Cañas hacía referencia a un hijo del represor que había muerto muy joven y
lejos de su familia, internado en la colonia neuropsiquiátrica en la que el militar
retirado había trabajado en el sector administrativo. Luego de dos años de
espera, Cañas finalmente fue recibido por Videla. Bonasso refirió que, una vez
que se encontraron cara a cara, ambos lloraron. Una suerte de pacto de
silencio se había sellado. Durante veinte años nada se supo de Alejandro
Videla, que padecía oligofrenia. Sin embargo, Cañas no sólo jamás recuperó a
su hija, sino que luego sufrió el secuestro de otro de sus hijos, y los asesinatos
de su esposa y una hija más.

Estas dos cartas de petición constituyen el pequeño gesto que explica cómo
era vivir en dictadura. En palabras de Leónidas Morales, responden a una
lógica: “la del proceso de ruptura de un orden social, jurídico, político, ético”.
Ruptura que a fuerza de cotidianeidad posibilitara la imposición del nuevo
orden.
Las cartas refieren hoy a hechos por los que están siendo juzgados los
represores de la última dictadura. En su momento sólo apelaban a ser
construcciones verbales que, mediadas por estrategias retóricas como la
conmiseración o el sentido del deber –en el caso de los sepultureros-pudieran
eludir a los intermediarios de la cadena de mando para así llegar a su
destinatario final. Además de los hechos concretos que luego fueron materia
de denuncia, estas dos cartas simbolizan, por un lado, la total naturalización de
la violación de los derechos humanos y, por el otro, la absoluta orfandad, por
gracia de esas mismas violaciones, en la que sus redactores se encontraban
desde el punto de vista de sus propios derechos. Nada garantizaba que el
Estado, representado por el Comandante en Jefe del Ejército, se hiciera cargo
de los hechos en ellas referidos. Pero más allá de eso, también son cartas
empapadas de la ideología del destinatario, construidas sobre su propia
identidad como representante de un poder dictatorial.

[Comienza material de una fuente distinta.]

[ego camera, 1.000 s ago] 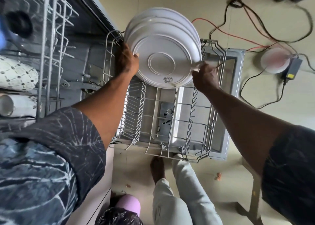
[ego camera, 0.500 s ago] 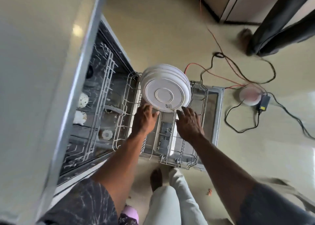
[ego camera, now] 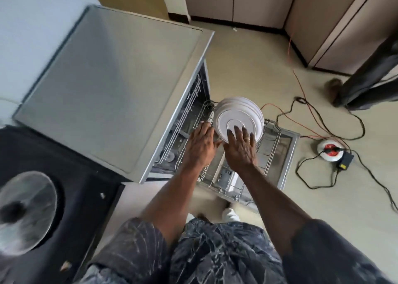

Estas cartas hablan de ausencias, incluso en la petición de los sepultureros. En


ambas el objetivo de la comunicación fracasó: unos, cesanteados; otros,
sumidos en el silencio de un pacto o de una imposibilidad como la de cualquier
civil entre los años 1976 y 1983. Pero fundamentalmente fueron intenciones
fracasadas porque quienes debieron ser los interlocutores de las mismas
apenas pudieron ser sus objetos: los muertos. Muchos años debieron pasar
para que las cartas fueran exhumadas, junto con los cadáveres. En ese sentido,
estos textos también son cuerpos cuyos huesos nos hablan.